Eliezer Yudkowsky comments on The Hidden Complexity of Wishes

Eliezer Yudkowsky 31 Aug 2013 21:39 UTC
3 points
The trouble is that communicating with a human or helping them build the real FAI in any way is going to strongly perturb the world. So actually getting anything useful this way requires solving the problem of which changes to humans, and consequent changes to the world, are allowed to result from your communication-choices.
- Kawoomba 31 Aug 2013 21:55 UTC
  0 points
  Parent
  
  helping them build the real FAI
  
  Except it’s not, as far as the artificial agent is concerned:
  
  Its goals are strictly limited to “develop your models using the minimal actions possible [even ‘just parse the internet, do not use anything beyond wget’ could suffice], after x number of years have passed, accept new goals from y source.” The new goals could be anything. (It could even be a boat!).
  
  The usefulness regarding FAI becomes evident only at that latter stage, stemming from the foom’ed AI’s models being used to parse the new goals of “do that which I’d want you to do”. It’s sidestepping the big problem (aka “cheating”), but so what?
  - Eliezer Yudkowsky 31 Aug 2013 23:28 UTC
    8 points
    Parent
    It’s allowed to emit arbitrary HTTP GETs? You just lost the game.

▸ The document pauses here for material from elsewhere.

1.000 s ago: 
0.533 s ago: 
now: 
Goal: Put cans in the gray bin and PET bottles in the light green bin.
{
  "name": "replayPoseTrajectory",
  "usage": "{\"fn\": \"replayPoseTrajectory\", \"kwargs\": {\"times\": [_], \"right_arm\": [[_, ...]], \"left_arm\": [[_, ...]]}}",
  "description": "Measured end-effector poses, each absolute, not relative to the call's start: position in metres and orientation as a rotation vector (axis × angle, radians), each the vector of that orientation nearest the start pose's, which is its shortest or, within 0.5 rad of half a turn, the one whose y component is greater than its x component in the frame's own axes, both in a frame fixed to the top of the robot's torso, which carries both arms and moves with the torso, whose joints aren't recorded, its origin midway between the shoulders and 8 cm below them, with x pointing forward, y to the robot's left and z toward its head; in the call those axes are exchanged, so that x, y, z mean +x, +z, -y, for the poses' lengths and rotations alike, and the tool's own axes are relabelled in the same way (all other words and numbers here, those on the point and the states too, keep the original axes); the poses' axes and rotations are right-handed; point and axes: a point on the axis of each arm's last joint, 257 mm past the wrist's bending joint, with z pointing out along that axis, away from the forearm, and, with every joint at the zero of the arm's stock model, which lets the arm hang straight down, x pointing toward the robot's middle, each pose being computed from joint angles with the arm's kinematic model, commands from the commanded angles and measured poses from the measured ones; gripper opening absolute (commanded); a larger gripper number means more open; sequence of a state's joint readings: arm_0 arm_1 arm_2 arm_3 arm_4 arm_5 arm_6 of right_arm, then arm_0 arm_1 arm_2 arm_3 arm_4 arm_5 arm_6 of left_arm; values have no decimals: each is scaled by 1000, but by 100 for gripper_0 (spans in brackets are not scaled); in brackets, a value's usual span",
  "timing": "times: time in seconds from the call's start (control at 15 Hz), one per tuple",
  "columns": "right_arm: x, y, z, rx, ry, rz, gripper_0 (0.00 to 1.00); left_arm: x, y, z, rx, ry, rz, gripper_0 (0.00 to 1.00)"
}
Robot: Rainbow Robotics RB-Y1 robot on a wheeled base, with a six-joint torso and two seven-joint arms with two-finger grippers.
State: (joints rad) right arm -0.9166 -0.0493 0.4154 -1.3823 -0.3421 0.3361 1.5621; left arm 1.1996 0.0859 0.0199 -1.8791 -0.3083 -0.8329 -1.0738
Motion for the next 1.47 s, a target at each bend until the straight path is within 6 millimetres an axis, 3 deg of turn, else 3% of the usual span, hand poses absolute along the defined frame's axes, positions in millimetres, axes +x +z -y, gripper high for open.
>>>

    - Kawoomba 1 Sep 2013 6:41 UTC
      1 point
      Parent
      Ah, you mean because you can invoke e.g. php functions with wget / inject SQL code, thus gaining control of other computers etc.?
      
      A more sturdy approach to just get data would be to only allow it to passively listen in on some Tier 1 provider’s backbone (no manipulation of the data flow other than mirroring packets, which is easy to formalize). Once that goal is formulated, the agent wouldn’t want to circumvent it.
      
      Still seems plenty easier to solve than “friendliness”, as is programming it to ask for new goals after x time. Maintaining invariants under self-modification remains, as a task.
      
      It’s not fruitful for me to propose implementations (even though I just did, heh) and for someone else to point out holes (I don’t mean to solve that task in 5 minutes), same as with you proposing full-fledged implementations for friendliness and for someone else to point out holes. Both are non-trivial tasks.
      
      My question is this: given your current interpretation of both approaches (“passively absorb data, ask for new goals after x time” vs. “implement friendliness in the pre-foomed agent outright”), which seems more manageable while still resulting in an FAI?